_What is needed_
After reading the lines below, count those that contain "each" and give the count alone.

(Data records)
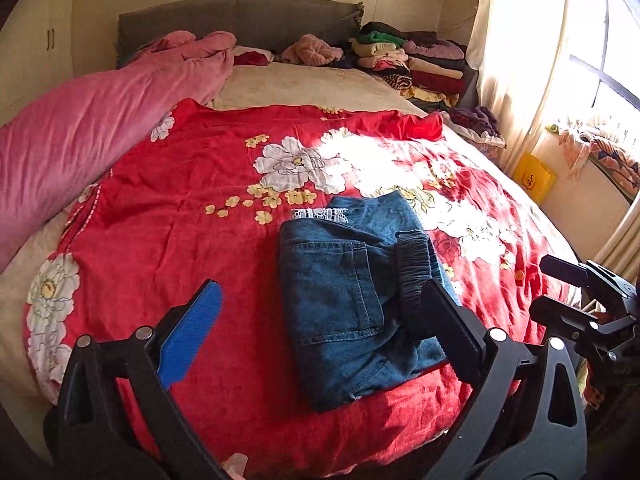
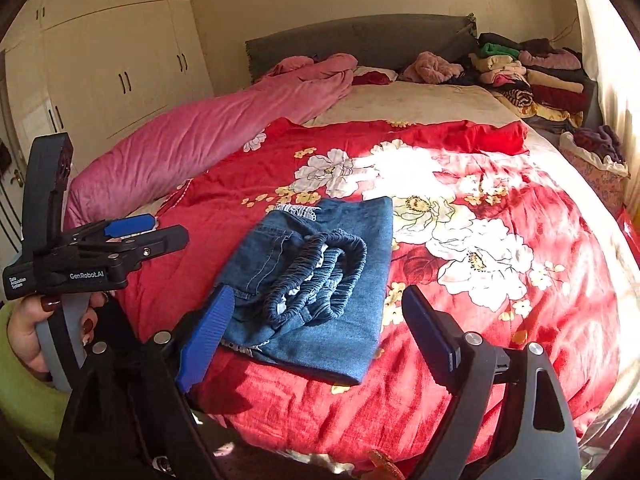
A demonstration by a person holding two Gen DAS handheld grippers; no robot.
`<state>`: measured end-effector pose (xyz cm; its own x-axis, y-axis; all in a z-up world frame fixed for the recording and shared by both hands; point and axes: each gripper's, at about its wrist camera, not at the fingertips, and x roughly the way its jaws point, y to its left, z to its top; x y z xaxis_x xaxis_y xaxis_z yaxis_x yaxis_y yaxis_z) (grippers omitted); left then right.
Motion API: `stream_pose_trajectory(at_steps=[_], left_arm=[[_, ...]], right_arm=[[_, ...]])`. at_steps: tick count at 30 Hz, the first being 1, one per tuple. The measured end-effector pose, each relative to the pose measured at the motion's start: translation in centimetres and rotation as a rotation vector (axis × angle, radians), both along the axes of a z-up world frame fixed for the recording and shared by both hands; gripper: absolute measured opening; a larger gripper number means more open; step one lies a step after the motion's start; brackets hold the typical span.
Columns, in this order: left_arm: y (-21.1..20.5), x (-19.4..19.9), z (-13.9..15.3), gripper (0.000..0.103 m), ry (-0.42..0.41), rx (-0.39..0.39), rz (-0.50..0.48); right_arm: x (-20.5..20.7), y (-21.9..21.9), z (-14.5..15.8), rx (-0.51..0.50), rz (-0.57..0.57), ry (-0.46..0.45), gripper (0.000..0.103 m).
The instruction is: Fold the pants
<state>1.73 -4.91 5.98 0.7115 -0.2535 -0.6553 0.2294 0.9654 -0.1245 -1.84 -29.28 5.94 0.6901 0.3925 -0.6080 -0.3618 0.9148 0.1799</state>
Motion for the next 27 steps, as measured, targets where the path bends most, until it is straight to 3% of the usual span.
stream_pose_trajectory(at_steps=[9, 27], left_arm=[[-0.2, -0.3, 0.1, 0.093, -0.013, 0.026, 0.006], [-0.9, 1.4, -3.4, 0.093, 0.063, 0.044, 0.010]], right_arm=[[0.8, -0.8, -0.1, -0.023, -0.044, -0.002, 0.085], [3.6, -1.9, -3.6, -0.056, -0.100, 0.082, 0.085]])
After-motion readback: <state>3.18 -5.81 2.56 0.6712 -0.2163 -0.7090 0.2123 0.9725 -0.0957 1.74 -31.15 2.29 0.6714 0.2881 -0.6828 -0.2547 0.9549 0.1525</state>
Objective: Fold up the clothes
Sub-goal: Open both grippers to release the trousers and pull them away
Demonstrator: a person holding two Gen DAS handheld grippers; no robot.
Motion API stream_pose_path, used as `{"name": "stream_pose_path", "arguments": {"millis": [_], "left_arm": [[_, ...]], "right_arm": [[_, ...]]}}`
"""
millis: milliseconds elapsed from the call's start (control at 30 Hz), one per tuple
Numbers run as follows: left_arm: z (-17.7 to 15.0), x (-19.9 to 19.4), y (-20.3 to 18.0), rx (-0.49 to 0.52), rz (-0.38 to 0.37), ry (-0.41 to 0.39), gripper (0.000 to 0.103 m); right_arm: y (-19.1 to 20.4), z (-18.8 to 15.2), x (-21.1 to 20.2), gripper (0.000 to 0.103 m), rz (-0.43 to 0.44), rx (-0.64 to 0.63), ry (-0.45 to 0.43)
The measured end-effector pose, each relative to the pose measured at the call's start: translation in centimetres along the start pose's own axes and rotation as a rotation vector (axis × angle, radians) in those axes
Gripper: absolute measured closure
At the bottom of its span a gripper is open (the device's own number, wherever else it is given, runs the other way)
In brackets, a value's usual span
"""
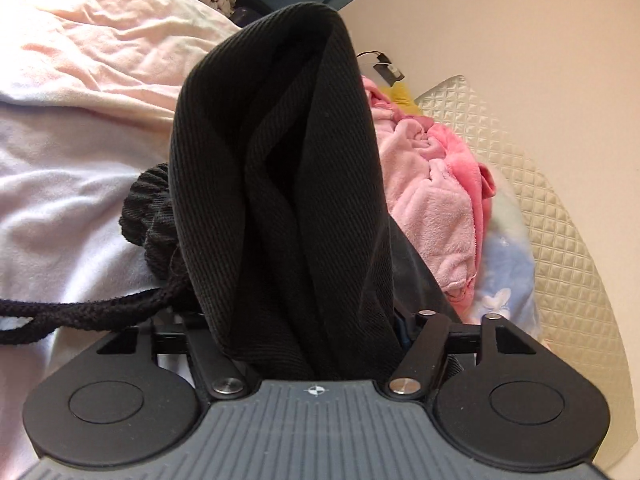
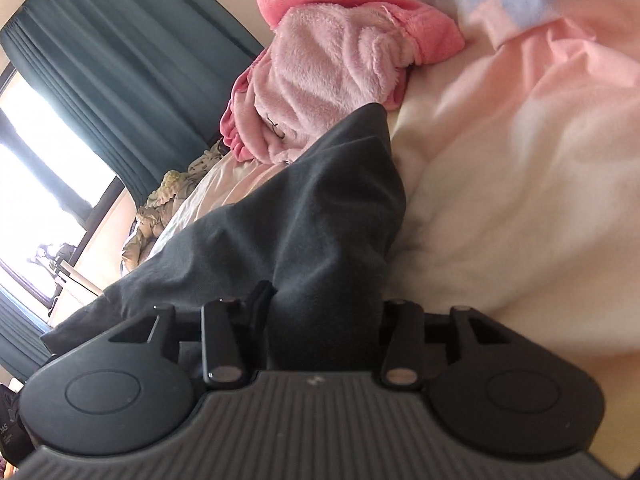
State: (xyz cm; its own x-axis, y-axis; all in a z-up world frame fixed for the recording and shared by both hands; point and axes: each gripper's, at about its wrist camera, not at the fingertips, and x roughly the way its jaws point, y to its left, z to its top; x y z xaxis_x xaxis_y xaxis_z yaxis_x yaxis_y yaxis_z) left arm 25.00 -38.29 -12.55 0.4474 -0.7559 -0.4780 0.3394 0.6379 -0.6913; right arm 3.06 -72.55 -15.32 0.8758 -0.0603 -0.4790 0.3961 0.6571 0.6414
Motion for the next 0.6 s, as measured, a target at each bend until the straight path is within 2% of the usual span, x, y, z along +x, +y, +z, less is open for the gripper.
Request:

_Expected answer_
5